= Beginning of Section =
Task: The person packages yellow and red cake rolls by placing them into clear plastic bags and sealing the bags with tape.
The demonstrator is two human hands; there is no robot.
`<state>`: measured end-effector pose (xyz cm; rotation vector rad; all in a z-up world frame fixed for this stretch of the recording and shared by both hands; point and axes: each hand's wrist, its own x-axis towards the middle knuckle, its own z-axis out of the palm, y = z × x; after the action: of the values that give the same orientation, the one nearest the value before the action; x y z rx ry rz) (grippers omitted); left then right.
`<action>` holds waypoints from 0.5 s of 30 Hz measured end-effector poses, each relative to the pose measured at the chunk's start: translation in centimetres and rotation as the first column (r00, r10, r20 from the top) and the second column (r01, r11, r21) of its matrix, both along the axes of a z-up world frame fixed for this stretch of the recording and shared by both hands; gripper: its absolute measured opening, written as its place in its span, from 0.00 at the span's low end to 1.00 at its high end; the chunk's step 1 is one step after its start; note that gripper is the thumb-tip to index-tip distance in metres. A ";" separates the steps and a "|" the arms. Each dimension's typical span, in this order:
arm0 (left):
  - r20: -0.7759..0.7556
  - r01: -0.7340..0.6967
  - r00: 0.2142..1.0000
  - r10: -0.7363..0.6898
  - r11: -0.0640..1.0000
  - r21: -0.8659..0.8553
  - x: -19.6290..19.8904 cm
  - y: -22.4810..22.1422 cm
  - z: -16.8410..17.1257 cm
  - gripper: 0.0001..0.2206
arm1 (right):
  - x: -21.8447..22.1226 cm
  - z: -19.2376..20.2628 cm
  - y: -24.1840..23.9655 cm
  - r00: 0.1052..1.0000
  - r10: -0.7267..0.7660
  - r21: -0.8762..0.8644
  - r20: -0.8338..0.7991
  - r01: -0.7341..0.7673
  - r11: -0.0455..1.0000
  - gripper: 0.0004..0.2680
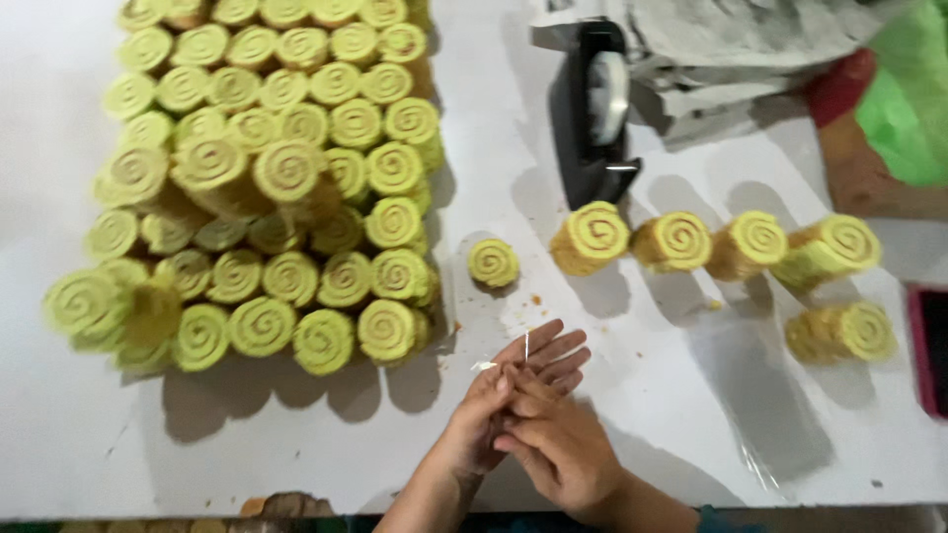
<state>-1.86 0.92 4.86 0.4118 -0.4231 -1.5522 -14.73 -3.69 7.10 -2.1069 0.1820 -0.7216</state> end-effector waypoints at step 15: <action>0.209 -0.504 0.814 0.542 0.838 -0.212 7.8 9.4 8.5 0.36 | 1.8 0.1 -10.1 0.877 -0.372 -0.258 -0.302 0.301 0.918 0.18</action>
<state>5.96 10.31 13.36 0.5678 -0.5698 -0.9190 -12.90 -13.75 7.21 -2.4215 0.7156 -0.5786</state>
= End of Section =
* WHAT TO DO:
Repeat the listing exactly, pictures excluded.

* RESULT OF THIS TASK:
Task: The person packages yellow and red cake rolls by placing them into clear plastic bags and sealing the bags with tape.
The demonstrator is two human hands; there is no robot.
`<state>`: measured end-effector pose (xyz cm; rotation vector rad; all in a z-up world frame fixed for this stretch of the recording and shared by both hands; point and axes: each hand's wrist, its own x-axis towards the middle knuckle, its own z-axis out of the palm, y = z × x; after the action: of the values that give the same orientation, the one nearest the value before the action; x y z rx ry rz) (grippers omitted); left then right.
`<action>` holds waypoints from 0.5 s of 30 Hz measured end-effector poses, each relative to the pose measured at the chunk's start: translation in centimetres and rotation as the first column (r00, r10, r20 from the top) and the second column (r01, r11, r21) of its matrix, both along the axes of a z-up world frame fixed for this stretch of the recording and shared by both hands; gripper: its absolute measured opening, written as its place in its span, from 0.00 at the span's low end to 1.00 at its high end; the chunk's step 1 is one step after its start; note that gripper is the thumb-tip to index-tip distance in metres. A ";" separates the steps and a "|" the arms. Each dimension's typical span, in this order:
arm0 (left):
  - r20: -0.7759..0.7556
  - r01: -0.7340..0.6967
  - r00: 0.2142..1.0000
  - r10: -0.7363..0.6898
  - r11: -0.0640..1.0000
  - r21: -0.8659..0.8553
  - x: -19.6290..19.8904 cm
  - y: -22.4810..22.1422 cm
  - z: -16.8410..17.1257 cm
  - gripper: 0.0001..0.2206
arm1 (right):
  - x: -21.8447..22.1226 cm
  - z: -19.2376..20.2628 cm
  - y: -24.1840..23.9655 cm
  - r00: 0.1052..1.0000
  - r10: -0.7267..0.7660
  - r21: -0.8762..0.8644
  - r20: -0.8338..0.7991
  - r01: -0.7341..0.7673
  - r11: -0.0455..1.0000
  - gripper: 0.0004..0.2680
<state>-1.86 0.92 4.86 0.4118 -0.4231 -1.5522 -14.73 -3.69 7.10 -2.1069 0.1820 -0.7216</state> end-effector waypoints at step 15: <action>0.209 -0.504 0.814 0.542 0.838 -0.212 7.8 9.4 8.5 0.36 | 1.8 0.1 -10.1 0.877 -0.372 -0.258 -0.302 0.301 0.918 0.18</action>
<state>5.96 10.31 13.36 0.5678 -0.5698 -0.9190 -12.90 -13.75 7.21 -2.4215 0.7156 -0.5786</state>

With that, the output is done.